#### [Problem statement]
Copy out each line in the material below that has the word "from".

#### [Recorded information]
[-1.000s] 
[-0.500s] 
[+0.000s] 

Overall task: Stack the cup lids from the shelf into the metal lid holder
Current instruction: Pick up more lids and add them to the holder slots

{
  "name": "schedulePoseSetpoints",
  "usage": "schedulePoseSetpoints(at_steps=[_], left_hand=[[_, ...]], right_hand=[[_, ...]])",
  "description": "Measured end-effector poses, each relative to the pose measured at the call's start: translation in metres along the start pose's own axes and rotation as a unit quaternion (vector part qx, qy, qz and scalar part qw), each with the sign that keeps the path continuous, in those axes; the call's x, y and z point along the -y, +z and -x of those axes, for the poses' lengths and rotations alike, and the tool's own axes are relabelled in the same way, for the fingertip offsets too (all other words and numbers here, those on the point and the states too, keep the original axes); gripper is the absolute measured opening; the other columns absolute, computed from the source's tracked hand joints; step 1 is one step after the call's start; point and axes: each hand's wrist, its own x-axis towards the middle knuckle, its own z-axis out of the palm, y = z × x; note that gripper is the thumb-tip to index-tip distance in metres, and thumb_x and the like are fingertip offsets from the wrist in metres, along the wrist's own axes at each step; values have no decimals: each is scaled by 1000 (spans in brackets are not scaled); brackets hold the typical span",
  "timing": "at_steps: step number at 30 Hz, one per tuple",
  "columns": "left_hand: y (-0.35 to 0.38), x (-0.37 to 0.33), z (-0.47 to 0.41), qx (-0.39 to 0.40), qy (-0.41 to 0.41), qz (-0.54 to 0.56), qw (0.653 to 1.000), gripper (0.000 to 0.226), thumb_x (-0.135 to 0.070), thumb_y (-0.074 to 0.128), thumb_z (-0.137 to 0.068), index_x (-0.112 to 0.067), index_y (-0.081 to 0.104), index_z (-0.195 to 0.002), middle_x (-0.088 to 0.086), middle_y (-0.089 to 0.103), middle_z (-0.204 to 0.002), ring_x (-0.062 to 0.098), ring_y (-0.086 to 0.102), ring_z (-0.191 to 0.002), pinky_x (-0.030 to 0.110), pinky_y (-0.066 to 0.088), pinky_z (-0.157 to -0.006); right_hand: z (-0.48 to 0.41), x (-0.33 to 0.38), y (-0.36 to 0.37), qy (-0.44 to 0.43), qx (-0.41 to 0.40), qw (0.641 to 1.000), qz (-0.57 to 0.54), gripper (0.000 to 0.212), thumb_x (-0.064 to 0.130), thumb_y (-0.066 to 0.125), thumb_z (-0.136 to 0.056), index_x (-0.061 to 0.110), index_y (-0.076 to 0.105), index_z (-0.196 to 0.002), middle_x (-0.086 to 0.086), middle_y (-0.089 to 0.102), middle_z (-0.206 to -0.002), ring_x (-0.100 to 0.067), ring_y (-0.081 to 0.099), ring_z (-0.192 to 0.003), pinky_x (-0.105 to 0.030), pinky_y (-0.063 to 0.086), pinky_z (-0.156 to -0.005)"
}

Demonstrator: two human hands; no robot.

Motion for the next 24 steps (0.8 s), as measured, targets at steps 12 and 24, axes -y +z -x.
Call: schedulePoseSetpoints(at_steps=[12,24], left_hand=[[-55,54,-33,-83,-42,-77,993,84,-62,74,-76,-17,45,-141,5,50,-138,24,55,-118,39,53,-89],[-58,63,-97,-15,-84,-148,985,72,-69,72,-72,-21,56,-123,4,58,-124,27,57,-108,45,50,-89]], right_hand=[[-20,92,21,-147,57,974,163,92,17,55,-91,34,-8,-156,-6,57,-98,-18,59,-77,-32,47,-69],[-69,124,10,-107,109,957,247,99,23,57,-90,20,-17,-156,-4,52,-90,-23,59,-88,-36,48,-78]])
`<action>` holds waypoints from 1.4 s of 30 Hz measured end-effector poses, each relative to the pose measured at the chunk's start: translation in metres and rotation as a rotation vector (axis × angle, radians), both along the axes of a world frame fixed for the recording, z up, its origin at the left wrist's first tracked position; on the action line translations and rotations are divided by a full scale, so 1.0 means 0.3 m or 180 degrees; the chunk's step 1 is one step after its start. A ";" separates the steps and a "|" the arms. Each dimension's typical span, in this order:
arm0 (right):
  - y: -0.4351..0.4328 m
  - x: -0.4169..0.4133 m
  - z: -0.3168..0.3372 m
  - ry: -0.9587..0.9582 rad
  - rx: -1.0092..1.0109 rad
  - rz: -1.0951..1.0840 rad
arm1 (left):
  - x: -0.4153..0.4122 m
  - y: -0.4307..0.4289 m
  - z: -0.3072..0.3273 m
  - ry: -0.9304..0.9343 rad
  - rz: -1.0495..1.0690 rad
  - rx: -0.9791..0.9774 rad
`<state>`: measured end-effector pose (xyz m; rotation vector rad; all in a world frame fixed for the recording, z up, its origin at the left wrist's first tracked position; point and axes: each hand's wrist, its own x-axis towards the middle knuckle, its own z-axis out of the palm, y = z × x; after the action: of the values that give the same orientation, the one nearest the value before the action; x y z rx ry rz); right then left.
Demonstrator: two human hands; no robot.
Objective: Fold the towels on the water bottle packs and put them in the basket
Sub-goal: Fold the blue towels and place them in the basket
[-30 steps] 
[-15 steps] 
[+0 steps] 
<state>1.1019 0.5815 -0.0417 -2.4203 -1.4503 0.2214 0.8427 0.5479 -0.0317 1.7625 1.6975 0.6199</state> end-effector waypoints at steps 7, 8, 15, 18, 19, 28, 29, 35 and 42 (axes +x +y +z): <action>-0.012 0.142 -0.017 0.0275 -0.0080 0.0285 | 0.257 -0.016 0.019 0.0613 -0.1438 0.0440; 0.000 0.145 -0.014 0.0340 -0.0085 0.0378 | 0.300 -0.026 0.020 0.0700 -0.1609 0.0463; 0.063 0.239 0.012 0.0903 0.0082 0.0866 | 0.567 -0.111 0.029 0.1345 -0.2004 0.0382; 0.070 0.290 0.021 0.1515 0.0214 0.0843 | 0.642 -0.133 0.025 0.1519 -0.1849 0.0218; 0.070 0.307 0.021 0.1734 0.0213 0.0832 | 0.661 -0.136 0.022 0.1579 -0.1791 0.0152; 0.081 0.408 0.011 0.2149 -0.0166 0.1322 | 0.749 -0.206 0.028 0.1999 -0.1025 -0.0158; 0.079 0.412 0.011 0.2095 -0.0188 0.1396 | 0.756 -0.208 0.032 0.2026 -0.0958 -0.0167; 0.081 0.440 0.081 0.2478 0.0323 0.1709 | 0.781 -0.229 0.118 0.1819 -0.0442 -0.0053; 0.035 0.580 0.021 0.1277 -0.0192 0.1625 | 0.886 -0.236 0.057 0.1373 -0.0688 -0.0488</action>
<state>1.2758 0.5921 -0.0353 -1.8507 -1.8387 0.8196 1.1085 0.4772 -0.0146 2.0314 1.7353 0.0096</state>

#### [Expected answer]
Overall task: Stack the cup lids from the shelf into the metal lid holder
  "description": "Measured end-effector poses, each relative to the pose measured at the call's start: translation in metres along the start pose's own axes and rotation as a unit quaternion (vector part qx, qy, qz and scalar part qw), each with the sign that keeps the path continuous, in those axes; the call's x, y and z point along the -y, +z and -x of those axes, for the poses' lengths and rotations alike, and the tool's own axes are relabelled in the same way, for the fingertip offsets too (all other words and numbers here, those on the point and the states too, keep the original axes); gripper is the absolute measured opening; the other columns absolute, computed from the source's tracked hand joints; step 1 is one step after the call's start; point and axes: each hand's wrist, its own x-axis towards the middle knuckle, its own z-axis out of the palm, y = z × x; note that gripper is the thumb-tip to index-tip distance in metres, and thumb_x and the like are fingertip offsets from the wrist in metres, along the wrist's own axes at each step; values have no decimals: each is scaled by 1000 (spans in brackets are not scaled); brackets hold the typical span",
`<action>` holds waypoints from 1.4 s of 30 Hz measured end-effector poses, each relative to the pose measured at the chunk's start: translation in metres and rotation as a rotation vector (axis × angle, radians), both along the axes of a world frame fixed for the recording, z up, its origin at the left wrist's first tracked position; on the action line translations and rotations are divided by a full scale, so 1.0 means 0.3 m or 180 degrees; the chunk's step 1 is one step after its start. A ";" separates the steps and a "|" the arms. Each dimension's typical span, in this order:

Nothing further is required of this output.